◆ Task prompt: Give back exactly the lines that run from the beginning of the entries to the line containing "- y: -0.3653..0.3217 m", both included, and nothing else.

[Dataset entries]
::::
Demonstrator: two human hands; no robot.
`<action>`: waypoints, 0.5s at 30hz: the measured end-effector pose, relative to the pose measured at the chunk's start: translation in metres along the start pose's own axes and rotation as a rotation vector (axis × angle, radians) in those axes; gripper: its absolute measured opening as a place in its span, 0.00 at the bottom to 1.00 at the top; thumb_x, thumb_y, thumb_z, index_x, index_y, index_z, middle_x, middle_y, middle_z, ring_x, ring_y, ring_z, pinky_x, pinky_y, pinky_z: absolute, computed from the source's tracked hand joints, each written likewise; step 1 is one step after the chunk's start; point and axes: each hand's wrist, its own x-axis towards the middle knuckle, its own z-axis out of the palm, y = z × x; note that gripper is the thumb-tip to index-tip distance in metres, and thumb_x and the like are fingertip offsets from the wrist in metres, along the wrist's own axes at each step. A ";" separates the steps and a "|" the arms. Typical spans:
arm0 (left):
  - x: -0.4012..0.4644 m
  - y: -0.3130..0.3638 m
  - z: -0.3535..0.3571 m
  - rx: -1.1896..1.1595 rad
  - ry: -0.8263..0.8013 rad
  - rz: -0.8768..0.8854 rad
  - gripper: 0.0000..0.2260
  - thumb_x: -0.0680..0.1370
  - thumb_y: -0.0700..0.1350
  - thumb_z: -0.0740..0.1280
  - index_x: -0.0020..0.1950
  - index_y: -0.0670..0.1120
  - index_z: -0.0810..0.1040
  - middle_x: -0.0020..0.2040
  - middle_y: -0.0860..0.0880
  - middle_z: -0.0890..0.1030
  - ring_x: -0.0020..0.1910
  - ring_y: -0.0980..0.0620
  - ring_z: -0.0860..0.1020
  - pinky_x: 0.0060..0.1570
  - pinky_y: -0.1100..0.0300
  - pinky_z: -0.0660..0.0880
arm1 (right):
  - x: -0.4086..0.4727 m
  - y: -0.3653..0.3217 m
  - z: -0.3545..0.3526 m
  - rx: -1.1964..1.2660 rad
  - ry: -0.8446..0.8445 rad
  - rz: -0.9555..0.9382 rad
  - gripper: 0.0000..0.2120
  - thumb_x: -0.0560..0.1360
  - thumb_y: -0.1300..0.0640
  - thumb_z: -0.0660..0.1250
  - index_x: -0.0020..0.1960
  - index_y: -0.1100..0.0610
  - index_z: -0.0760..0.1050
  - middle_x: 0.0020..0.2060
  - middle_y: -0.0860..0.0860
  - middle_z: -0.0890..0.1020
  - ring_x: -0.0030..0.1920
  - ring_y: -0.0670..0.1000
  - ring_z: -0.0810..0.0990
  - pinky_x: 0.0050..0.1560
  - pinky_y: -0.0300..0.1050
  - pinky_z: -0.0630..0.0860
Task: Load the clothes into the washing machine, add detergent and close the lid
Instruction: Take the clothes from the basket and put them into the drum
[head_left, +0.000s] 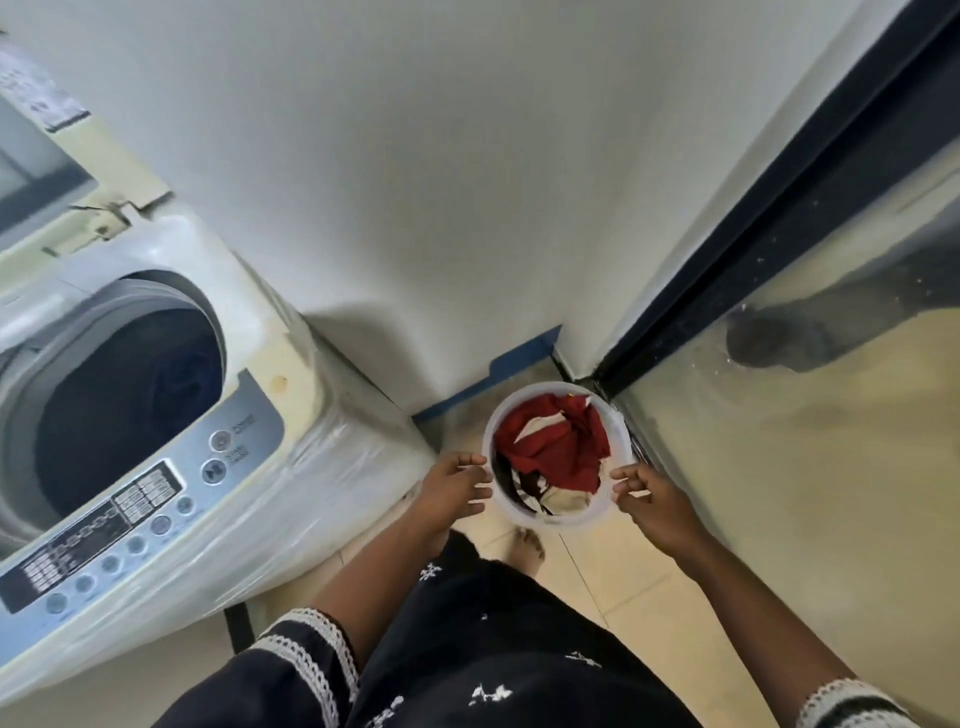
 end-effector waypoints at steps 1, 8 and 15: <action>0.001 -0.001 0.007 0.027 -0.018 -0.005 0.09 0.79 0.38 0.65 0.59 0.42 0.75 0.50 0.43 0.81 0.44 0.49 0.79 0.45 0.55 0.76 | 0.001 0.005 -0.003 0.012 0.011 0.023 0.10 0.75 0.62 0.70 0.53 0.51 0.79 0.45 0.50 0.82 0.41 0.52 0.80 0.41 0.42 0.72; 0.031 -0.003 0.036 0.315 -0.107 -0.012 0.08 0.78 0.41 0.66 0.57 0.47 0.75 0.47 0.44 0.80 0.45 0.50 0.79 0.47 0.55 0.76 | 0.033 0.028 0.008 -0.017 -0.035 0.126 0.10 0.75 0.62 0.69 0.54 0.52 0.78 0.44 0.51 0.82 0.45 0.55 0.81 0.48 0.46 0.75; 0.109 -0.024 0.045 0.626 -0.167 -0.040 0.14 0.77 0.45 0.69 0.60 0.51 0.71 0.47 0.45 0.82 0.44 0.50 0.78 0.44 0.59 0.73 | 0.097 0.048 0.061 -0.163 -0.201 0.156 0.12 0.75 0.60 0.69 0.58 0.55 0.77 0.50 0.50 0.80 0.53 0.54 0.79 0.48 0.40 0.68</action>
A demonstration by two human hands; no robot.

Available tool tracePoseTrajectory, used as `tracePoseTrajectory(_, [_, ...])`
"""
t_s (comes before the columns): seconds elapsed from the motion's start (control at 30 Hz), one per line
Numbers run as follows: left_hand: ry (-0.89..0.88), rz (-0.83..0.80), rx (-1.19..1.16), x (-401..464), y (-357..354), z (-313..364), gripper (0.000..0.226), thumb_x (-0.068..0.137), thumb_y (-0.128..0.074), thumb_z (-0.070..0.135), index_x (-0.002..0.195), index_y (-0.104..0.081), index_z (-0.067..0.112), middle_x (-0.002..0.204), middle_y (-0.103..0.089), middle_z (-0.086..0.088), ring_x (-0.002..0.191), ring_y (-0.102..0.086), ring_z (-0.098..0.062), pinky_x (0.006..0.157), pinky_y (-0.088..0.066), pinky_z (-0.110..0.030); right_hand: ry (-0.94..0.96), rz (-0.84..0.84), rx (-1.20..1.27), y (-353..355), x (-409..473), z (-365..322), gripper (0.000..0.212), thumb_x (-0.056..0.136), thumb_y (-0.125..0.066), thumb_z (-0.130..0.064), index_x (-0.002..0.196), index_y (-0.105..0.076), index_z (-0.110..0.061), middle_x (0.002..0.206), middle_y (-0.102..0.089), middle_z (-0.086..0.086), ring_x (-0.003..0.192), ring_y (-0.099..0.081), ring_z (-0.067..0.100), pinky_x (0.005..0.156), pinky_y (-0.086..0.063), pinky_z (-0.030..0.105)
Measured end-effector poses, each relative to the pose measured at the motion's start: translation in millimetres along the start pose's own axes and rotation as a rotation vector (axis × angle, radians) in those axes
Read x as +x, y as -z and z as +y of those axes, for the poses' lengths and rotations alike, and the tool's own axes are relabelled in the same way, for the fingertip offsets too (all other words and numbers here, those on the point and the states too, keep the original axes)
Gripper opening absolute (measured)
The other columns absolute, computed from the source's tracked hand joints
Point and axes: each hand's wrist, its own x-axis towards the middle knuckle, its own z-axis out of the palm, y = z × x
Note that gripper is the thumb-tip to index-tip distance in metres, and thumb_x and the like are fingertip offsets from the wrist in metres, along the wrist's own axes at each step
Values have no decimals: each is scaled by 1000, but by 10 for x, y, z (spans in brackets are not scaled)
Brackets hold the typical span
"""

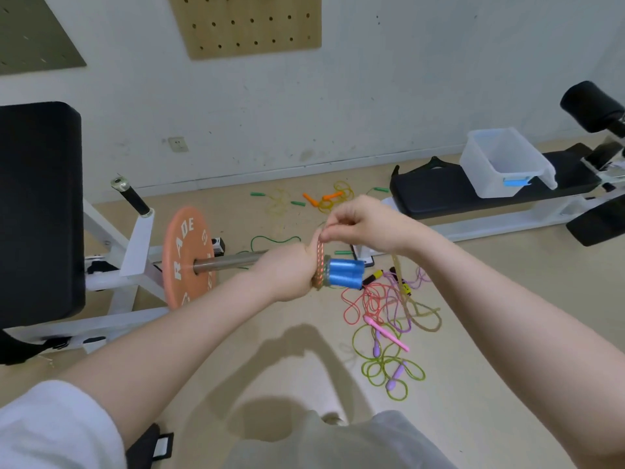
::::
◆ Task result:
Demonstrator: two human hands; no robot.
`<action>`: waypoints, 0.5s at 30hz: the measured end-effector pose, relative to the pose measured at the chunk's start: translation in metres along the start pose's own axes and rotation as a rotation vector (axis × angle, radians) in those axes; gripper: its absolute measured opening as a place in its span, 0.00 at the bottom to 1.00 at the top; thumb_x, thumb_y, thumb_z, index_x, index_y, index_z, middle_x, middle_y, middle_z, ring_x, ring_y, ring_z, pinky_x, pinky_y, pinky_z: absolute, computed from the source's tracked hand joints, each written likewise; step 1 is one step after the chunk's start; point and axes: each hand's wrist, its own x-axis towards the middle knuckle, its own z-axis out of the palm, y = z × x; note that gripper is the thumb-tip to index-tip distance in metres, and thumb_x and the like are fingertip offsets from the wrist in metres, along the wrist's own axes at each step. A ";" separates the steps and a "|" the arms. Typical spans:
arm0 (left):
  - x: -0.4012..0.4644 m
  - y: -0.3130..0.3638 m
  - z: -0.3535..0.3571 m
  - rx: -1.1896..1.1595 rad
  - ry: -0.8263..0.8013 rad
  - rz: -0.8768..0.8854 rad
  - gripper: 0.0000..0.2260
  - thumb_x: -0.0680..0.1370
  - thumb_y: -0.0700..0.1350
  - thumb_z: -0.0740..0.1280
  - index_x: -0.0020..0.1950
  - index_y: -0.0670..0.1120
  - index_z: -0.0810..0.1040
  - middle_x: -0.0020..0.2040
  - middle_y: -0.0860..0.0880
  - middle_z: -0.0890..0.1030
  - ring_x: -0.0020..0.1910
  - ring_y: -0.0980..0.0620
  - ring_z: -0.0860..0.1020
  - pinky_x: 0.0060..0.1570
  - pinky_y: -0.1100..0.0300
  - pinky_z: -0.0660..0.0880
arm1 (right):
  - x: -0.4086..0.4727 m
  - y: -0.3653..0.3217 m

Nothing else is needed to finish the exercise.